“Afrika adalah benua energi dan kemungkinan tak terbatas. Tetapi terlalu lama, ketidakadilan kolosal yang ditimbulkan oleh perbudakan, perdagangan budak transatlantik dan kolonialisme telah dibiarkan tidak diakui dan tidak ditangani,” katanya.
Perserikatan Bangsa-Bangsa telah berulang kali mengatakan bahwa perbudakan dan perdagangan budak transatlantik merupakan kejahatan terhadap kemanusiaan, dan Sekretaris Jenderal telah berulang kali menyerukan perbaikan atas ketidakadilan ini.
Berbicara kepada Seri Dialog Afrika – yang berfokus pada tema keadilan melalui reparasi – Sekretaris Jenderal mencatat bahwa gerakan untuk keadilan reparatori mendapatkan momentum di seluruh dunia seperti yang tercermin dalam deklarasi Dekade Kedua untuk Orang-orang Keturunan Afrika, yang berlangsung hingga 2035.
Dekade terakhir, yang berakhir pada tahun 2024, membuahkan hasil yang nyata, dengan lebih dari 30 Negara Anggota merevisi undang-undang untuk mengatasi diskriminasi rasial dengan lebih baik. Namun, Sekretaris Jenderal mencatat bahwa masih banyak pekerjaan yang tersisa.
“Kami menunjuk pada warisan beracun dari perbudakan dan kolonialisme, bukan untuk menabur perpecahan tetapi untuk menyembuhkannya,” katanya.
‘Bayangan panjang kolonialisme’
Guterres menggarisbawahi sifat rasisme dan sistem eksploitatif yang mengakar, dengan mengatakan bahwa sistem ini telah merugikan negara-negara Afrika dan orang-orang keturunan Afrika di luar akhir kolonialisme dan perbudakan.
“Dekolonisasi tidak membebaskan negara-negara Afrika, atau orang-orang keturunan Afrika, dari struktur dan prasangka yang memungkinkan proyek-proyek itu,” katanya.
Faktanya, ketika Perserikatan Bangsa-Bangsa didirikan dan banyak struktur global didirikan, beberapa negara Afrika masih menjadi koloni.
“Ketika negara-negara Afrika memperoleh kemerdekaan mereka, mereka mewarisi sistem yang dibangun untuk melayani orang lain – bukan mereka,” kata Sekretaris Jenderal.
Presiden Majelis Umum, Philémon Yang, menggarisbawahi pentingnya mengajarkan sejarah ini melalui kurikulum nasional dan monumen seperti The Ark of Return di Markas Besar PBB.

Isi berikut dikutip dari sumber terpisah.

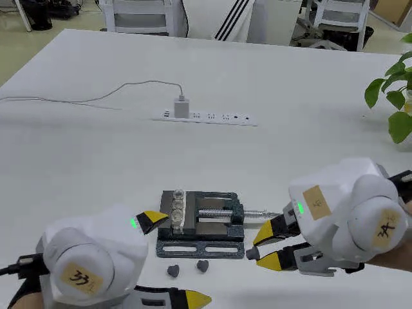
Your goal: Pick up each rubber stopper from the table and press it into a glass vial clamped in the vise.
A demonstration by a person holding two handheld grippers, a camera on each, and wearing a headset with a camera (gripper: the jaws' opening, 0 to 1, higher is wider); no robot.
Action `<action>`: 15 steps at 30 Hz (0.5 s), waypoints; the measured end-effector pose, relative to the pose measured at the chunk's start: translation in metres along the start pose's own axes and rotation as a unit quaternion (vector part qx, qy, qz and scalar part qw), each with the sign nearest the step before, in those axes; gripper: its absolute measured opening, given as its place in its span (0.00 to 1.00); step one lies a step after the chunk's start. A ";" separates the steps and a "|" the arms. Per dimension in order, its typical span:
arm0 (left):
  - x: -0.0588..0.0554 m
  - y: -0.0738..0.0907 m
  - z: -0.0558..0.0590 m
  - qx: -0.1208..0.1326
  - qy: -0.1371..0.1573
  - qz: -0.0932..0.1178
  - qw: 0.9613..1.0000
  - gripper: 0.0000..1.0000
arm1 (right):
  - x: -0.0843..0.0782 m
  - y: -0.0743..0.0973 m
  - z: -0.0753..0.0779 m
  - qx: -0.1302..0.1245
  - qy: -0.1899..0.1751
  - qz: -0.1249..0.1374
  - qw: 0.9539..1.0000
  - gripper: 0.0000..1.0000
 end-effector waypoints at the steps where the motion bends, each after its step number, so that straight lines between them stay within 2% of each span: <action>1: 0.002 -0.002 0.001 -0.003 -0.002 0.002 1.000 0.66 | 0.001 0.001 0.001 0.001 -0.003 0.000 1.000 0.07; 3: 0.007 -0.006 0.002 -0.009 -0.008 0.008 1.000 0.62 | 0.001 0.003 0.000 0.012 -0.020 0.002 1.000 0.07; 8: 0.019 -0.013 0.008 -0.029 -0.036 0.011 0.999 0.50 | 0.002 0.005 0.000 0.016 -0.016 -0.002 1.000 0.07; 12: 0.027 -0.018 0.012 -0.037 -0.065 0.016 0.997 0.35 | 0.003 0.005 -0.003 0.019 -0.014 -0.012 1.000 0.07; 15: 0.033 -0.022 0.015 -0.042 -0.068 0.019 0.997 0.28 | 0.005 0.004 -0.004 0.018 -0.011 -0.016 1.000 0.07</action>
Point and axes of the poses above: the centre of the closed fingertips' face, and the gripper's own axes: y roughly backward along the fingers, z roughly to its right, x roughly out of its top, the point moved 6 cm from there along y, roughly backward along the fingers, and after that the axes turned 15 degrees about -y, right-handed, at the moved point
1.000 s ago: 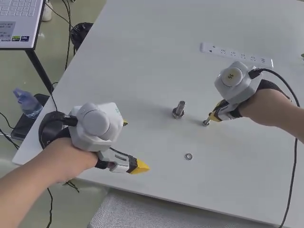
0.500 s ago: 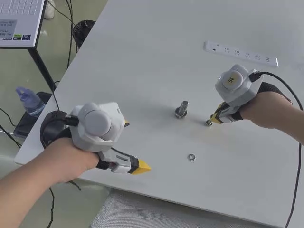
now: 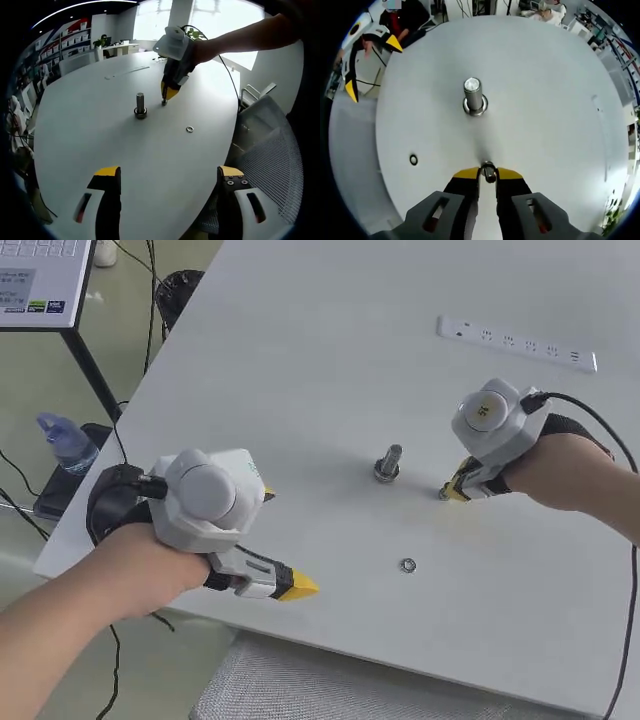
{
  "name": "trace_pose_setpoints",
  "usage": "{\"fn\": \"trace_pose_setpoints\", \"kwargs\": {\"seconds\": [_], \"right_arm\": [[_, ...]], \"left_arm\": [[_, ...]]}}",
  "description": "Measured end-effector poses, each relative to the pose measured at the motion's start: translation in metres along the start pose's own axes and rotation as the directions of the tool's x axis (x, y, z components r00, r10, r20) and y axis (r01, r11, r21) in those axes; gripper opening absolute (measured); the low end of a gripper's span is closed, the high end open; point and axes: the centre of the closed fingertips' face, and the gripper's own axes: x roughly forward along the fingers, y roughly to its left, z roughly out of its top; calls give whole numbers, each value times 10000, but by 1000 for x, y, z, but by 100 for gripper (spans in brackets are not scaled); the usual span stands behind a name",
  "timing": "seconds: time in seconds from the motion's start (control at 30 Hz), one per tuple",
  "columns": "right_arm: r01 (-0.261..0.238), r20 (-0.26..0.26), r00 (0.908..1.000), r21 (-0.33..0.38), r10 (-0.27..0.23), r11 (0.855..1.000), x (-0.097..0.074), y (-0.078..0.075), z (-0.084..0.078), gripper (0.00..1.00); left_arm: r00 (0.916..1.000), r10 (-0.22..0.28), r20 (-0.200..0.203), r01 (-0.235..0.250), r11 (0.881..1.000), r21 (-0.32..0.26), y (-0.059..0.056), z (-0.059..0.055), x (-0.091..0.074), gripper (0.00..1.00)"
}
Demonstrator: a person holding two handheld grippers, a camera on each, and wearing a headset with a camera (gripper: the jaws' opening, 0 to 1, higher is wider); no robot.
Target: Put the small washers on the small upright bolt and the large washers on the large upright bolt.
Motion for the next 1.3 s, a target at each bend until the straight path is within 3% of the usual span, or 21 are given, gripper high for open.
{"fn": "trace_pose_setpoints", "kwargs": {"seconds": [0.3,1.07,1.17,1.3], "right_arm": [[-72,-70,9999,12,72,10000,8,0,-3,12],[-207,2,9998,166,207,9996,5,5,-3,13],[-206,-31,9998,132,206,9997,5,6,-4,15],[-159,-69,9999,-92,159,9998,10,3,-6,25]], "left_arm": [[10000,-25,-53,25,10000,6,-1,1,0,78],[9999,-43,-129,42,10000,-89,1,-3,0,75],[10000,-30,-50,29,9999,-134,1,-3,0,75],[10000,-9,14,9,10000,-91,1,-1,-1,75]]}}
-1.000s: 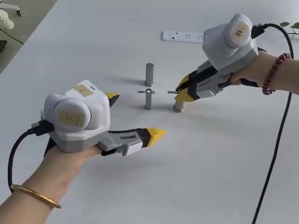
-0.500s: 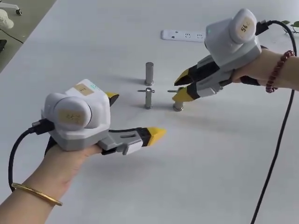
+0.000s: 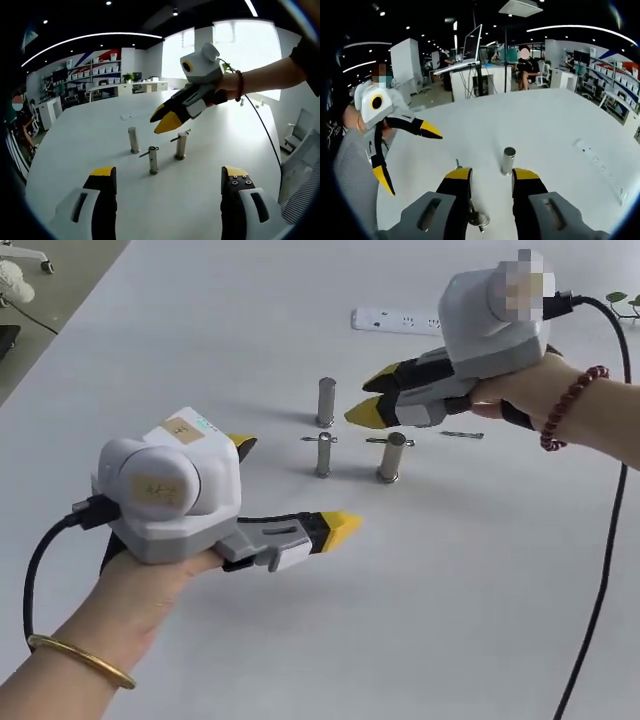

“Pengetahuan tentang sejarah kita yang sebenarnya dapat berfungsi sebagai kompas yang kuat dalam perjalanan maju kita menuju kemajuan,” katanya.

Foto PBB/Rick Bajornas
Tabut Kembali, Tugu Peringatan Permanen untuk Menghormati Korban Perbudakan dan Perdagangan Budak Transatlantik, terletak di Plaza Pengunjung Markas Besar PBB di New York.
Mengubah ‘warisan beracun’
Untuk mengatasi ketidaksetaraan sistem ini, Sekretaris Jenderal menyerukan kepada masyarakat global untuk mengambil tindakan terhadap sistem keuangan internasional yang membebani ekonomi berkembang di Afrika dan Karibia. Secara khusus, ia menekankan pentingnya restrukturisasi sistem utang yang “mencekik” ekonomi negara-negara ini.
Laporan PBB sebelumnya telah mencatat bahwa beberapa negara miskin menghabiskan lebih banyak untuk pembayaran utang daripada yang mereka lakukan untuk kesehatan, pendidikan dan infrastruktur digabungkan
Guterres juga menyerukan investasi besar-besaran ke dalam infrastruktur energi bersih di Afrika yang sangat terkena dampak perubahan iklim.
“Negara-negara Afrika tidak menyebabkan krisis iklim. Namun efek dari planet pemanasan kita mendatangkan malapetaka di seluruh benua,” katanya.
Dia juga menegaskan kembali seruannya untuk pembentukan posisi Dewan Keamanan permanen untuk Negara Anggota Afrika.
Yang, Presiden Majelis Umum, menggarisbawahi urgensi pernyataan Sekretaris Jenderal, mendesak negara-negara anggota untuk bertindak segera.
“Sekarang adalah saatnya untuk mengubah rekomendasi menjadi hak, permintaan maaf menjadi tindakan dan aspirasi menjadi akuntabilitas.”